» **Task to carry out**:
Lines to return, exactly: from the line with "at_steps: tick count" to the line with "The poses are" in the entries below, both included.

•••••

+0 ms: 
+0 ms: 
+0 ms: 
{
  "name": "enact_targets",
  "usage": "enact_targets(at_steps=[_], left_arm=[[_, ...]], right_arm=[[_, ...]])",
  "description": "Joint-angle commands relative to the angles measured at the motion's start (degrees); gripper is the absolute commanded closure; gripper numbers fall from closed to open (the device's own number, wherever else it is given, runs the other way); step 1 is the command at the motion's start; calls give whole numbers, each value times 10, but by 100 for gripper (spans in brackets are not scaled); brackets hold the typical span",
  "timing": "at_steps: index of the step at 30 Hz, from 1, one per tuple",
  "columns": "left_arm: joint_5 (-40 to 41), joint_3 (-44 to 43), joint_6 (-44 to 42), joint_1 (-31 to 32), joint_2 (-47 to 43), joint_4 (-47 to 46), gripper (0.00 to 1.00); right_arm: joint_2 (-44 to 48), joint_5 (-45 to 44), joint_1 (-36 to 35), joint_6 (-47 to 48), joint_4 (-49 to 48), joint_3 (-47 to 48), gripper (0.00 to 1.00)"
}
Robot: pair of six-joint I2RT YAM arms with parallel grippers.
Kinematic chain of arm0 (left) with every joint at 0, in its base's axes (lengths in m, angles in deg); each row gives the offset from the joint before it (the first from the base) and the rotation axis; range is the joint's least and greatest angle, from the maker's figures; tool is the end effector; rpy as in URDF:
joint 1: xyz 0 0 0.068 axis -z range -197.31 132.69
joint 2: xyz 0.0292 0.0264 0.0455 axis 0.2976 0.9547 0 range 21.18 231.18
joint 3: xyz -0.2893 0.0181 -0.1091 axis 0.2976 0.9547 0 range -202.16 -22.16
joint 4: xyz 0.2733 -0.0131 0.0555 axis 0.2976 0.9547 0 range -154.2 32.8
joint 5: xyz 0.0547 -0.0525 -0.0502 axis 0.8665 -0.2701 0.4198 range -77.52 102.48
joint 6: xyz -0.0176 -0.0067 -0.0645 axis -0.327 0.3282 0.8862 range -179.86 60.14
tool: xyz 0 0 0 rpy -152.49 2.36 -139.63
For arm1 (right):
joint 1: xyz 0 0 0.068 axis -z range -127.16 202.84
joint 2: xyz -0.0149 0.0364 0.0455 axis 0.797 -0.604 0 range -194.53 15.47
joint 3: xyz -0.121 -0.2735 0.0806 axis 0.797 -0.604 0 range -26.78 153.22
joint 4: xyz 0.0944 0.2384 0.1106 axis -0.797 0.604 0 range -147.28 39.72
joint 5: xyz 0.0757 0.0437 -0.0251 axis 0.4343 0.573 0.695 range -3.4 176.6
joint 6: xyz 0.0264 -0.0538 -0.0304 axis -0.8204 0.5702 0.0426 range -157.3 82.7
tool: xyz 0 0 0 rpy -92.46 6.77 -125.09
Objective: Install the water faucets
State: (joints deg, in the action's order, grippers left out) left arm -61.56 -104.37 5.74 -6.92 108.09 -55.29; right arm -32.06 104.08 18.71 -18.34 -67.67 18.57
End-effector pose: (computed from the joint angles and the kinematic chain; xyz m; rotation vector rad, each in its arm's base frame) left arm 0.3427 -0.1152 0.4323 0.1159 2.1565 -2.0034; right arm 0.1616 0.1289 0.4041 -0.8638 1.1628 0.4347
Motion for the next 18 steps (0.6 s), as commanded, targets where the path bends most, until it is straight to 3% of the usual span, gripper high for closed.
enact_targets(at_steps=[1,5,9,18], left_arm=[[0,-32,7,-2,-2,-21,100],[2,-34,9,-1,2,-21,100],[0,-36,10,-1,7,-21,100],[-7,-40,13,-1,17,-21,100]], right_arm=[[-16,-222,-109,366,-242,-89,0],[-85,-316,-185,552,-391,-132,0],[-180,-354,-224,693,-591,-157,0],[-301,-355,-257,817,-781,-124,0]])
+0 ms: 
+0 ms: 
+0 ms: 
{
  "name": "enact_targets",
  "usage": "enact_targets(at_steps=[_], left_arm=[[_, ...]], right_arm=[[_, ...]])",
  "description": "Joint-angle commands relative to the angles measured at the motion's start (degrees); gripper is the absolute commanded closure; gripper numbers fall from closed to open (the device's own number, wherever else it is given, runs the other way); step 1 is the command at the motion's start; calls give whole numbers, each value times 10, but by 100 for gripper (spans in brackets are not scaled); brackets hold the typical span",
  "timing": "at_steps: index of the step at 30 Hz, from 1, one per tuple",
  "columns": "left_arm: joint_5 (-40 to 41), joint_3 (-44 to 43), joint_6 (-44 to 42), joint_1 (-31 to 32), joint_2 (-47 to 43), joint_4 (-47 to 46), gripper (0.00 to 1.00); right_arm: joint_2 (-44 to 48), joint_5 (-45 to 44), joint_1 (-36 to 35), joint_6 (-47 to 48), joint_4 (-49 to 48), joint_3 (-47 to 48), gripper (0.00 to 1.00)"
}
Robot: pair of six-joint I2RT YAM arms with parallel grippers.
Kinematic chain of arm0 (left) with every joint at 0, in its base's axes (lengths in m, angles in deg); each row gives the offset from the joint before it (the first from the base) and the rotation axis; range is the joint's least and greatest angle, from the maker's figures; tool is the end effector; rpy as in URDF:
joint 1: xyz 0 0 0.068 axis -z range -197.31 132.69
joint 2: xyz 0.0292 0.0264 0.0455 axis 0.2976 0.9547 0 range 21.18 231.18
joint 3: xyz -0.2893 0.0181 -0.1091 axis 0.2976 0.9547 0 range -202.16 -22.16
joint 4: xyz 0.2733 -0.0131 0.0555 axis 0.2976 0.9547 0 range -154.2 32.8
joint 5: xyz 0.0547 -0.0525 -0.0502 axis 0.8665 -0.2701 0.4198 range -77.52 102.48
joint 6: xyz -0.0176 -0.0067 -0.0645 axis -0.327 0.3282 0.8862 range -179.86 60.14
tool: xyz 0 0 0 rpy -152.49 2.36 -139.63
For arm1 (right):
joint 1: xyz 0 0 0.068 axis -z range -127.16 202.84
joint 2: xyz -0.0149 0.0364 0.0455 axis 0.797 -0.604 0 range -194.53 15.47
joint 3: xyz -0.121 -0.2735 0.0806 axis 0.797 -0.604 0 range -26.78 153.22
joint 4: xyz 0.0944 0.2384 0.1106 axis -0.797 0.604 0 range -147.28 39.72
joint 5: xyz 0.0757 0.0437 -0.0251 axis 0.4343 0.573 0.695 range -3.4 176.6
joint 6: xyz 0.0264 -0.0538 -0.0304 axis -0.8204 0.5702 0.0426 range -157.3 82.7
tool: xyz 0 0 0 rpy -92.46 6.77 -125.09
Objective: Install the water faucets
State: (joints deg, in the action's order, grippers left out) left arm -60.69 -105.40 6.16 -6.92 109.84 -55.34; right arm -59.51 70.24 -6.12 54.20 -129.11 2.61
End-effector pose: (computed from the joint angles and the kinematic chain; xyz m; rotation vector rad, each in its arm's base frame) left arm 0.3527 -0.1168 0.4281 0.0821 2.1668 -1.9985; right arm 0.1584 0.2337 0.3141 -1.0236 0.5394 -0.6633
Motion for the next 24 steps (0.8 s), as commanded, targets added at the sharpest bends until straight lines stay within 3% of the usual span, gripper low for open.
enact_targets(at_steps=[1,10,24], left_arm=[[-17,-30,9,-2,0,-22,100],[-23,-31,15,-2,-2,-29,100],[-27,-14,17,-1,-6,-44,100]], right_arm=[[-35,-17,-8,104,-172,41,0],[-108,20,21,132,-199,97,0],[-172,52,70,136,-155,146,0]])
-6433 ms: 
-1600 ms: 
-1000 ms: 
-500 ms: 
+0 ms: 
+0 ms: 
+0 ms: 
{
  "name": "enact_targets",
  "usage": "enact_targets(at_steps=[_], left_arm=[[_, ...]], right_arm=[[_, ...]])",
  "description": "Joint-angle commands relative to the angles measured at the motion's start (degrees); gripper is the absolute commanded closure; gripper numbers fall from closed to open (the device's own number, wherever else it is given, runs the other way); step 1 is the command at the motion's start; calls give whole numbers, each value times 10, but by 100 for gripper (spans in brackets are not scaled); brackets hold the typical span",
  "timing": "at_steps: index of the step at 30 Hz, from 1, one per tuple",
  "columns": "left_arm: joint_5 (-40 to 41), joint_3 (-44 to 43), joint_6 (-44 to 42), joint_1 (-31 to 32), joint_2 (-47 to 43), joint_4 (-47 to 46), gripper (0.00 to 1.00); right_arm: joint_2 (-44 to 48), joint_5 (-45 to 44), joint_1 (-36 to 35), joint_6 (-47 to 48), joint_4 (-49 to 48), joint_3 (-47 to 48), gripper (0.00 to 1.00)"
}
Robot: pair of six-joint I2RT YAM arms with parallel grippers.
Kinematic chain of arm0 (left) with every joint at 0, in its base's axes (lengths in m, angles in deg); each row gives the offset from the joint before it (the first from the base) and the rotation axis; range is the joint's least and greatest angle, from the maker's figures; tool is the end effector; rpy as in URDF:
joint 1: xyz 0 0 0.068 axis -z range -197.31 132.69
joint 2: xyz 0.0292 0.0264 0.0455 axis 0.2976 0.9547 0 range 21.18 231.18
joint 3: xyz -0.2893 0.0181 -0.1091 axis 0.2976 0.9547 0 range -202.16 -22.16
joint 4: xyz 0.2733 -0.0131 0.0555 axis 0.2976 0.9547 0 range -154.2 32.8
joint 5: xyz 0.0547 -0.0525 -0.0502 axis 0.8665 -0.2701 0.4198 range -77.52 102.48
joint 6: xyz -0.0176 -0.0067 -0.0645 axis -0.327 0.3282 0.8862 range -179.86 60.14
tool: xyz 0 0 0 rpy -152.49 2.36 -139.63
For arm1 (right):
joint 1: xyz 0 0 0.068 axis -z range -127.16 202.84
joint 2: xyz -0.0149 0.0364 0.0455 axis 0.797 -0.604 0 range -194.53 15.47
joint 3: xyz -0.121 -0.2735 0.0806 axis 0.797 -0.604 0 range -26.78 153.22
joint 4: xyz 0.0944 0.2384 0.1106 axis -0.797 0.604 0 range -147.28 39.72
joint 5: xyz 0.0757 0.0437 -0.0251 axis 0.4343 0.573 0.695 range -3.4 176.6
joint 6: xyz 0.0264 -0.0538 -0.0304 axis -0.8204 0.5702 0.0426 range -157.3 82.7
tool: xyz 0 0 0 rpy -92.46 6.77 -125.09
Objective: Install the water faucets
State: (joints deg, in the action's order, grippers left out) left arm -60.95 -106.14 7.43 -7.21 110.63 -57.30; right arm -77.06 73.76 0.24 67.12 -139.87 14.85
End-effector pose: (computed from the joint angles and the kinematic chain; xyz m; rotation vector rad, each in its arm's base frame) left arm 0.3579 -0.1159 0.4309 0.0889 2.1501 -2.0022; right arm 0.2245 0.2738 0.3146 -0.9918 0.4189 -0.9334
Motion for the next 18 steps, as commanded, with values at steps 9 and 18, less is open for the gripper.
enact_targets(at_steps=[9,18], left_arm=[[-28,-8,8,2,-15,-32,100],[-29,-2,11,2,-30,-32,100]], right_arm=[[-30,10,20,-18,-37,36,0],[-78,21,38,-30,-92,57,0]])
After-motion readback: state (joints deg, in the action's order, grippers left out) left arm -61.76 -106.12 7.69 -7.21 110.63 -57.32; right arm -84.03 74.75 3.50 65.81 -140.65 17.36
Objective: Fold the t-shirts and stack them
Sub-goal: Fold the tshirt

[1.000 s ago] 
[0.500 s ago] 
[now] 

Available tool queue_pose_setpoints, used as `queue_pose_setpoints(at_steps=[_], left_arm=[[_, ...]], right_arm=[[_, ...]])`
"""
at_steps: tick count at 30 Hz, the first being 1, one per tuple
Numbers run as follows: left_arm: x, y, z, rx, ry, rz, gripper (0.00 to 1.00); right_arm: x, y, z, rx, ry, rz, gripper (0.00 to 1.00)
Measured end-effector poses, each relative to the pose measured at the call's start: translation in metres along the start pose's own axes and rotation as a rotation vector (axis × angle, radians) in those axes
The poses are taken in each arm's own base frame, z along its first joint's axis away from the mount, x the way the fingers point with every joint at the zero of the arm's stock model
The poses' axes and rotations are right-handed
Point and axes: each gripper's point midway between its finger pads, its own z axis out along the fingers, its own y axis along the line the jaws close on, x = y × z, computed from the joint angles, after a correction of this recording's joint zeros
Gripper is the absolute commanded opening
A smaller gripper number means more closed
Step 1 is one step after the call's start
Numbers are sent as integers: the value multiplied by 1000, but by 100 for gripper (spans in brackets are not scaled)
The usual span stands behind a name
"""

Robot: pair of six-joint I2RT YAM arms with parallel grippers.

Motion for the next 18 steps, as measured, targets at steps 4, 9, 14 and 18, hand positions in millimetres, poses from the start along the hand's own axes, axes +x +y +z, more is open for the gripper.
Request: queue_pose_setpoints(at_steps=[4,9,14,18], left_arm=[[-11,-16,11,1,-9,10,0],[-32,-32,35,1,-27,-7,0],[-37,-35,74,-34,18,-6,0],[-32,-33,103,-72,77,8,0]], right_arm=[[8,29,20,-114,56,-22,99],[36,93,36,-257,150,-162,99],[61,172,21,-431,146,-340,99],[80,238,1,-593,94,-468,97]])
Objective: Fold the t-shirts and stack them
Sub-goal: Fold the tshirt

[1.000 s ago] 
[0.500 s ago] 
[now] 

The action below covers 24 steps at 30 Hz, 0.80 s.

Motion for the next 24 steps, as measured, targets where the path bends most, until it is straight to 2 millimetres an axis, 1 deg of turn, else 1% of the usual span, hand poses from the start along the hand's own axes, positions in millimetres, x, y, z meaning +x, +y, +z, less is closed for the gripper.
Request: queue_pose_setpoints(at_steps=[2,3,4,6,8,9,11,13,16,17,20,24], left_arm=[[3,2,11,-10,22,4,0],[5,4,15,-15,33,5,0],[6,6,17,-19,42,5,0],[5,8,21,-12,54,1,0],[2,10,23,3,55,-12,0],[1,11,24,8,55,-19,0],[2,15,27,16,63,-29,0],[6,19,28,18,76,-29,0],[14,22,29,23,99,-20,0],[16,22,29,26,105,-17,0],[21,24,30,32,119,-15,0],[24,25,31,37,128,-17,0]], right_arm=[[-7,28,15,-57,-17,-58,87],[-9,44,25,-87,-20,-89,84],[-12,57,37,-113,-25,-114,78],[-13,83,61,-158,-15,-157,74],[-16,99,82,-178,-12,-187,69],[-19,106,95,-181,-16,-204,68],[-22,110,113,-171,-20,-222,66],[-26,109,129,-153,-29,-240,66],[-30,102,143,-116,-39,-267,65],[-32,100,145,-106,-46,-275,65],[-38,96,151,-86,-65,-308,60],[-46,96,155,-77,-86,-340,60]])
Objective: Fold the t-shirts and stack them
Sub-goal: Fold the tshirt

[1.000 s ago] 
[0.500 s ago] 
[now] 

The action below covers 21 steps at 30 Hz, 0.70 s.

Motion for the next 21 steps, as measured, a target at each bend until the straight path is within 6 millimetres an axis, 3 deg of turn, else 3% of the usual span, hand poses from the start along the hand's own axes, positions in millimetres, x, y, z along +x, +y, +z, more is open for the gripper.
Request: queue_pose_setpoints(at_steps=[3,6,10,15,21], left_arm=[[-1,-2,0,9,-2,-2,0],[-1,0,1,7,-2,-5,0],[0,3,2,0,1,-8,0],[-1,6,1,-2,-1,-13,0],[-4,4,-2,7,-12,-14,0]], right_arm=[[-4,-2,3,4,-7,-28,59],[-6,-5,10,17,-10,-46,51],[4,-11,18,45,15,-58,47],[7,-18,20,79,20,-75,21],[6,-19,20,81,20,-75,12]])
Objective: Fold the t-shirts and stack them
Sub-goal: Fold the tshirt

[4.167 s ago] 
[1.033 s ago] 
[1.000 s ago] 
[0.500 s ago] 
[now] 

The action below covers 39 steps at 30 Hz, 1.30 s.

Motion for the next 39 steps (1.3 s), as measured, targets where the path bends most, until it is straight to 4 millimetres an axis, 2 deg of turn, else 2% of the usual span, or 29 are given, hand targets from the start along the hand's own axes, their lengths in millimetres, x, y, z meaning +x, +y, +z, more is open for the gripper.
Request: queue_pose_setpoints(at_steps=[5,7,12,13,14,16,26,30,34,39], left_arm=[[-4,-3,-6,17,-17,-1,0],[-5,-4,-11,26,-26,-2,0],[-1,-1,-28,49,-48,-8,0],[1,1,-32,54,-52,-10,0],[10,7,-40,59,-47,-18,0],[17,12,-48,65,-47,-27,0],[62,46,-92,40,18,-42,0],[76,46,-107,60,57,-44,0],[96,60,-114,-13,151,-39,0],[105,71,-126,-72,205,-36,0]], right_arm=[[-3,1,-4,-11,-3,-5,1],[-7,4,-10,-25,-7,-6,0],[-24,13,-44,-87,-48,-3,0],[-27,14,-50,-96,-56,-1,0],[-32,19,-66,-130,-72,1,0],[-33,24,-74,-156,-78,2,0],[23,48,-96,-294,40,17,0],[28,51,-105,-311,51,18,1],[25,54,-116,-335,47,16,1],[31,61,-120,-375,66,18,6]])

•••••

» **Task solution**:
at_steps: tick count at 30 Hz, the first being 1, one per tuple
Numbers run as follows: left_arm: x, y, z, rx, ry, rz, gripper (0.00 to 1.00); right_arm: x, y, z, rx, ry, rz, gripper (0.00 to 1.00)
Measured end-effector poses, each relative to the pose measured at the call's start: translation in metres along the start pose's own axes and rotation as a rotation vector (axis × angle, radians) in those axes
The poses are taken in each arm's own base frame, z along its first joint's axis away from the mount, x the way the fingers point with every joint at the zero of the arm's stock model

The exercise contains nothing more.